[<prev] [next>] [<thread-prev] [day] [month] [year] [list]
Message-ID: <e124456c-0691-460b-c471-00ac1d7b0254@huawei.com>
Date: Fri, 18 Nov 2022 10:29:40 +0800
From: "wangyanan (Y)" <wangyanan55@...wei.com>
To: David Matlack <dmatlack@...gle.com>
CC: Sean Christopherson <seanjc@...gle.com>,
Paolo Bonzini <pbonzini@...hat.com>,
Wanpeng Li <wanpengli@...cent.com>, kvm <kvm@...r.kernel.org>,
David Hildenbrand <david@...hat.com>,
"Kernel Mailing List, Linux" <linux-kernel@...r.kernel.org>,
Paul Mackerras <paulus@...abs.org>,
Claudio Imbrenda <imbrenda@...ux.ibm.com>,
KVM ARM <kvmarm@...ts.cs.columbia.edu>,
Janosch Frank <frankja@...ux.ibm.com>,
Marc Zyngier <maz@...nel.org>, Joerg Roedel <joro@...tes.org>,
Huacai Chen <chenhuacai@...nel.org>,
Christian Borntraeger <borntraeger@...ibm.com>,
Aleksandar Markovic <aleksandar.qemu.devel@...il.com>,
Jon Cargille <jcargill@...gle.com>,
kvm-ppc <kvm-ppc@...r.kernel.org>,
linux-arm-kernel <linux-arm-kernel@...ts.infradead.org>,
Jim Mattson <jmattson@...gle.com>,
Cornelia Huck <cohuck@...hat.com>,
"open list:MIPS" <linux-mips@...r.kernel.org>,
Vitaly Kuznetsov <vkuznets@...hat.com>,
"yuzenghui@...wei.com" <yuzenghui@...wei.com>,
<wangyuan38@...wei.com>
Subject: Re: disabling halt polling broken? (was Re: [PATCH 00/14] KVM:
Halt-polling fixes, cleanups and a new stat)
On 2022/11/17 1:19, David Matlack wrote:
> On Tue, Nov 15, 2022 at 11:28:56AM +0800, wangyanan (Y) wrote:
>> Hi Sean, Paolo,
>>
>> I recently also notice the behavior change of param halt_poll_ns.
>> Now it loses the ability to:
>> 1) dynamically disable halt polling for all the running VMs
>> by `echo 0 > /sys`
>> 2) dynamically adjust the halt polling interval for all the
>> running VMs by `echo * > /sys`
>>
>> While in our cases, we usually use above two abilities, and
>> KVM_CAP_HALT_POLL is not used yet.
> I think the right path forward is to make KVM_CAP_HALT_POLL a pure
> override of halt_poll_ns, and restore the pre-existing behavior of
> halt_poll_ns whenever KVM_CAP_HALT_POLL is not used. e.g. see the patch
> below.
Agree with this.
kvm.halt_poll_ns serves like a legacy method to control halt polling
globally.

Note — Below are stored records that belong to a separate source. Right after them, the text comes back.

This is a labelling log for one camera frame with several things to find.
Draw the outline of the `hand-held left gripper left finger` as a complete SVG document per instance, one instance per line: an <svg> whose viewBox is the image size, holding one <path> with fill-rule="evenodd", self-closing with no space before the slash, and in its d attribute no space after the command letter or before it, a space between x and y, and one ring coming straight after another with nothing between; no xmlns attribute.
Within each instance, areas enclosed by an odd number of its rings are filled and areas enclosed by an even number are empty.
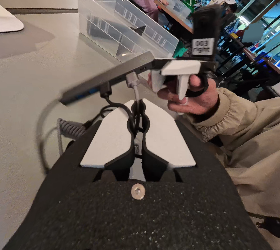
<svg viewBox="0 0 280 250"><path fill-rule="evenodd" d="M102 120L80 166L111 170L118 181L126 181L135 160L134 140L128 113L118 107Z"/></svg>

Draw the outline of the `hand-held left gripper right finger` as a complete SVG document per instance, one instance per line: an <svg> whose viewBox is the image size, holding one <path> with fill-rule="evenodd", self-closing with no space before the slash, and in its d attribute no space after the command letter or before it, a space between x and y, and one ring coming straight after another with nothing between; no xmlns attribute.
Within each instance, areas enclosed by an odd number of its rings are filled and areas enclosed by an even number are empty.
<svg viewBox="0 0 280 250"><path fill-rule="evenodd" d="M147 99L140 100L140 114L142 170L146 181L159 181L167 170L196 166L171 115Z"/></svg>

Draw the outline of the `grey slim usb hub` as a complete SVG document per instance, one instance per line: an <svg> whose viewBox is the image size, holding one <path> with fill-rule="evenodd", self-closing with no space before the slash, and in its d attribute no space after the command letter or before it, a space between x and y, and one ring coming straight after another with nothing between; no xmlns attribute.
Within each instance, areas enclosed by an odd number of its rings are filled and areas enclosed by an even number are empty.
<svg viewBox="0 0 280 250"><path fill-rule="evenodd" d="M52 109L61 103L68 106L79 100L85 99L95 93L103 93L103 90L107 86L114 86L126 79L128 74L135 72L137 75L145 72L146 70L157 70L161 69L166 62L153 62L154 56L151 52L146 52L135 58L128 60L125 63L115 66L103 73L100 73L77 86L71 87L70 89L62 92L62 94L48 103L42 110L37 124L36 124L36 145L39 155L39 159L42 165L44 174L47 175L50 168L47 164L45 153L44 153L44 140L43 140L43 125L46 117L52 111Z"/></svg>

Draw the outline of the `clear plastic bin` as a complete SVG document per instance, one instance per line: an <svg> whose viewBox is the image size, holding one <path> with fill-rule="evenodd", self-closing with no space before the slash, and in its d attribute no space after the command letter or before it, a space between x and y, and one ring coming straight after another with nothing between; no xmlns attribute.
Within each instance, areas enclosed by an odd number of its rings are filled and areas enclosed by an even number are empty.
<svg viewBox="0 0 280 250"><path fill-rule="evenodd" d="M186 20L191 13L191 9L188 8L180 0L167 0L168 5L166 6L173 14L175 14L181 20Z"/></svg>
<svg viewBox="0 0 280 250"><path fill-rule="evenodd" d="M78 0L79 30L86 36L87 21L118 22L144 28L142 45L155 58L172 58L179 40L128 0Z"/></svg>

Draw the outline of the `person's right hand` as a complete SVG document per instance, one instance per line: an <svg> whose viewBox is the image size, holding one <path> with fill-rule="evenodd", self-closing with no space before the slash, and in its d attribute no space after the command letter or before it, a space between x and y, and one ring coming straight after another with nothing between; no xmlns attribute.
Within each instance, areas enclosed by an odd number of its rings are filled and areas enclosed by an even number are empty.
<svg viewBox="0 0 280 250"><path fill-rule="evenodd" d="M220 105L216 82L208 78L208 89L198 97L179 99L176 94L177 80L170 81L166 87L159 90L159 98L168 101L168 109L177 113L212 116Z"/></svg>

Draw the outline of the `green plastic crate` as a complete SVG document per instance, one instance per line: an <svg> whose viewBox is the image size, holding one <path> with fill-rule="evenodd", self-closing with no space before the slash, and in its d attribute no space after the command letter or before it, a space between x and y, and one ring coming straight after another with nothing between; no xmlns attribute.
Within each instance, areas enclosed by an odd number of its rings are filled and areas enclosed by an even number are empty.
<svg viewBox="0 0 280 250"><path fill-rule="evenodd" d="M188 50L188 48L185 47L184 43L179 40L176 49L173 54L173 58L181 58L183 57L184 53Z"/></svg>

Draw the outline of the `black bin divider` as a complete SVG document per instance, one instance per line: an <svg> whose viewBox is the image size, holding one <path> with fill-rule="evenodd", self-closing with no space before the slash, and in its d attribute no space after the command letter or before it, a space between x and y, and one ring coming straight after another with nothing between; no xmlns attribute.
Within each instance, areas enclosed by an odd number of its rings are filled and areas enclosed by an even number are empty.
<svg viewBox="0 0 280 250"><path fill-rule="evenodd" d="M133 28L104 20L101 20L100 24L87 21L86 36L110 55L124 62L146 52L142 45L145 27Z"/></svg>

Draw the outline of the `wooden book stand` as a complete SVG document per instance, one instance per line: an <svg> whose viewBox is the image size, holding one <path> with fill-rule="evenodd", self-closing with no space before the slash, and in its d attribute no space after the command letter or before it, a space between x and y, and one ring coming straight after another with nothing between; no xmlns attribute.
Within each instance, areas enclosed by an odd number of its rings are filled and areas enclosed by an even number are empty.
<svg viewBox="0 0 280 250"><path fill-rule="evenodd" d="M17 32L24 29L24 24L4 7L0 6L0 33Z"/></svg>

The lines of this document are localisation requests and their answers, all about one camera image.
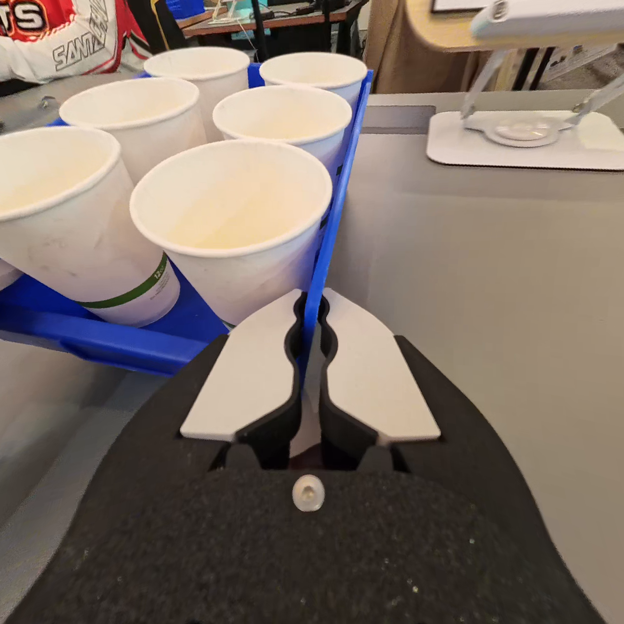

Once KVM_CAP_HALT_POLL is used for a VM, it should
hold 100% responsibility to control on the VM, including disabling
the polling. This strategy helps to keep the two mechanisms
decoupled.
> That will fix issues (1) and (2) above for any VM not using
> KVM_CAP_HALT_POLL. If a VM is using KVM_CAP_HALT_POLL, it will ignore
> all changes to halt_poll_ns. If we truly need a mechanism for admins to
> disable halt-polling on VMs using KVM_CAP_HALT_POLL, we can introduce a
> separate module parameter for that. But IMO, any setup that is
> sophisticated enough to use KVM_CAP_HALT_POLL should also be able to use
> KVM_CAP_HALT_POLL to disable halt polling.
>
> If everyone is happy with this approach I can test and send a real patch
> to the mailing list.
>
> diff --git a/include/linux/kvm_host.h b/include/linux/kvm_host.h
> index e6e66c5e56f2..253ad055b6ad 100644
> --- a/include/linux/kvm_host.h
> +++ b/include/linux/kvm_host.h
> @@ -788,6 +788,7 @@ struct kvm {
> struct srcu_struct srcu;
> struct srcu_struct irq_srcu;
> pid_t userspace_pid;
> + bool override_halt_poll_ns;
> unsigned int max_halt_poll_ns;
> u32 dirty_ring_size;
> bool vm_bugged;
> diff --git a/virt/kvm/kvm_main.c b/virt/kvm/kvm_main.c
> index 43bbe4fde078..479d0d0da0b5 100644
> --- a/virt/kvm/kvm_main.c
> +++ b/virt/kvm/kvm_main.c
> @@ -1198,8 +1198,6 @@ static struct kvm *kvm_create_vm(unsigned long type, const char *fdname)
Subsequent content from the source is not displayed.